在 PubMed、Web of Science、Embase 和 Cochrane Library 中进行了全面的研究。使用随机效应模型进行荟萃分析。使用基于方差分析模型的网络荟萃分析比较了不同标本中 α-syn SAAs 的相对准确性。

结果

脑脊液(CSF)中 α-syn SAAs 区分 PD 与健康对照或非神经退行性神经学对照的汇总敏感性和特异性分别为 0.91(95%置信区间 [CI] 0.89-0.92)和 0.95(95% CI 0.94-0.96);皮肤为 0.91(95% CI 0.86-0.94)和 0.92(95% CI 0.87-0.95);下颌下腺为 0.80(95% CI 0.66-0.89)和 0.87(95% CI 0.69-0.96);胃肠道为 0.44(95% CI 0.30-0.59)和 0.92(95% CI 0.79-0.98);唾液为 0.79(95% CI 0.70-0.86)和 0.88(95% CI 0.77-0.95);嗅黏膜(OM)为 0.51(95% CI 0.39-0.62)和 0.91(95% CI 0.84-0.96)。

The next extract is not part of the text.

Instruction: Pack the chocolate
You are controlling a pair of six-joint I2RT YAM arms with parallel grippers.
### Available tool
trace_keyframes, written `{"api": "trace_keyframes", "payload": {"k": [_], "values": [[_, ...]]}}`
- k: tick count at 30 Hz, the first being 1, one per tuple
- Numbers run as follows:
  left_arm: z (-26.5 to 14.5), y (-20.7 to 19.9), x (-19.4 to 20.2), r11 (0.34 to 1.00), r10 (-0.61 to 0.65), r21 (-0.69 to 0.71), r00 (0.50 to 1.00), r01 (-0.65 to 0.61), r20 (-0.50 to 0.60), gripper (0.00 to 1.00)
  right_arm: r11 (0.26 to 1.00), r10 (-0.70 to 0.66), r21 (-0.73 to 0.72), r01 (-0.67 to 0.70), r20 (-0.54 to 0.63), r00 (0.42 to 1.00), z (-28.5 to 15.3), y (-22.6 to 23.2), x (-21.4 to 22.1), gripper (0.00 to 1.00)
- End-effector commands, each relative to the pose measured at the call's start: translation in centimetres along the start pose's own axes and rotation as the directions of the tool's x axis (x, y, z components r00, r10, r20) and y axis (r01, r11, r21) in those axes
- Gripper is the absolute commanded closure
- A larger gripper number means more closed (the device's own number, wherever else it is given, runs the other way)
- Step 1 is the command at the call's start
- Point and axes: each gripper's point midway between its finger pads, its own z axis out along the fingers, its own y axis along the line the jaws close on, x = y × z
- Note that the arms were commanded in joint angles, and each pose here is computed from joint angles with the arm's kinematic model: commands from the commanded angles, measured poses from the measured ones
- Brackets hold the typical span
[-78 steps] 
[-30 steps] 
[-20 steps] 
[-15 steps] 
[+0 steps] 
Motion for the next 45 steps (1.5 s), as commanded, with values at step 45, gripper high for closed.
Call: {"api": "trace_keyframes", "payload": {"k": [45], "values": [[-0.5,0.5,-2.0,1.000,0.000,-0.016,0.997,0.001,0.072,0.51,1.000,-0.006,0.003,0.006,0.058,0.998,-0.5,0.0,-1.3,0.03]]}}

CSF 的汇总敏感性和特异性分别为 0.91(95% CI 0.89-0.93)和 0.50(95% CI 0.44-0.55),皮肤为 0.92(95% CI 0.83-0.97)和 0.22(95% CI 0.06-0.48),OM 为 0.55(95% CI 0.42-0.68)和 0.50(95% CI 0.35-0.65),以区分 PD 与多系统萎缩。CSF 的汇总敏感性和特异性分别为 0.92(95% CI 0.89-0.94)和 0.84(95% CI 0.73-0.91),皮肤为 0.92(95% CI 0.83-0.97)和 0.88(95% CI 0.64-0.99),OM 为 0.63(95% CI 0.52-0.73)和 0.86(95% CI 0.64-0.97),以区分 PD 与进行性核上性麻痹。CSF 和皮肤的汇总敏感性和特异性分别为 0.94(95% CI 0.90-0.97)和 0.95(95% CI 0.77-1.00),以及 0.94(95% CI 0.84-0.99)和 0.86(95% CI 0.42-1.00),以区分 PD 与皮质基底节变性。

结论

CSF、皮肤、唾液、下颌下腺、胃肠道和 OM 的 α-突触核蛋白 SAAs 是 PD 的有前途的诊断检测方法,CSF 和皮肤 α-syn SAAs 具有更高的诊断性能。